WHAT THIS TASK INVOLVES — All lines from the one with "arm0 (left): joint" through the last line of the data below should be copied exactly; please add nothing.

DATASET EXTRACT —

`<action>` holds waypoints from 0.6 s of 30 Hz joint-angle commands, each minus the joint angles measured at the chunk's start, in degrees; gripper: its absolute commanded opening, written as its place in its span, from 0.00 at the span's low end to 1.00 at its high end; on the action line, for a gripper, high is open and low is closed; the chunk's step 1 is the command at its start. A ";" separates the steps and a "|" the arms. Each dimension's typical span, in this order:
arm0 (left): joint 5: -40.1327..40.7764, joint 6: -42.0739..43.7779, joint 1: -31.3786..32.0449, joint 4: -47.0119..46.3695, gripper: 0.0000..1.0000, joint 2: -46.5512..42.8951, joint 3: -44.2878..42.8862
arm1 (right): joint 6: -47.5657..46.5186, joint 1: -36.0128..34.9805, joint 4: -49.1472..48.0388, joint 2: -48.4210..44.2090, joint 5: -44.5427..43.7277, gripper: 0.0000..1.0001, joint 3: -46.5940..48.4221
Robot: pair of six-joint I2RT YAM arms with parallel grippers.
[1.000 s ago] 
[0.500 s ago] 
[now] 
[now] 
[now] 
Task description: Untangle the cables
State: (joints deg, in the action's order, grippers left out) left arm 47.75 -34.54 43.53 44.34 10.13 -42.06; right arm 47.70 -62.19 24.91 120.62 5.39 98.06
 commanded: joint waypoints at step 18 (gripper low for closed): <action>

RESPONSE TO THIS EXERCISE —
arm0 (left): joint 5: -40.1327..40.7764, joint 6: -42.0739..43.7779, joint 1: -31.3786..32.0449, joint 4: -47.0119..46.3695, gripper: 0.0000..1.0000, joint 2: -46.5512..42.8951, joint 3: -44.2878..42.8862
arm1 (right): joint 6: -47.5657..46.5186, joint 1: -36.0128..34.9805, joint 4: -49.1472..48.0388, joint 2: -48.4210..44.2090, joint 5: -44.5427..43.7277, gripper: 0.0000..1.0001, joint 3: -46.5940..48.4221
Robot: pair of six-joint I2RT YAM arms with parallel grippers.
[1.000 s ago] 
[0.500 s ago] 
[now] 
[now] 
[now] 
Task description: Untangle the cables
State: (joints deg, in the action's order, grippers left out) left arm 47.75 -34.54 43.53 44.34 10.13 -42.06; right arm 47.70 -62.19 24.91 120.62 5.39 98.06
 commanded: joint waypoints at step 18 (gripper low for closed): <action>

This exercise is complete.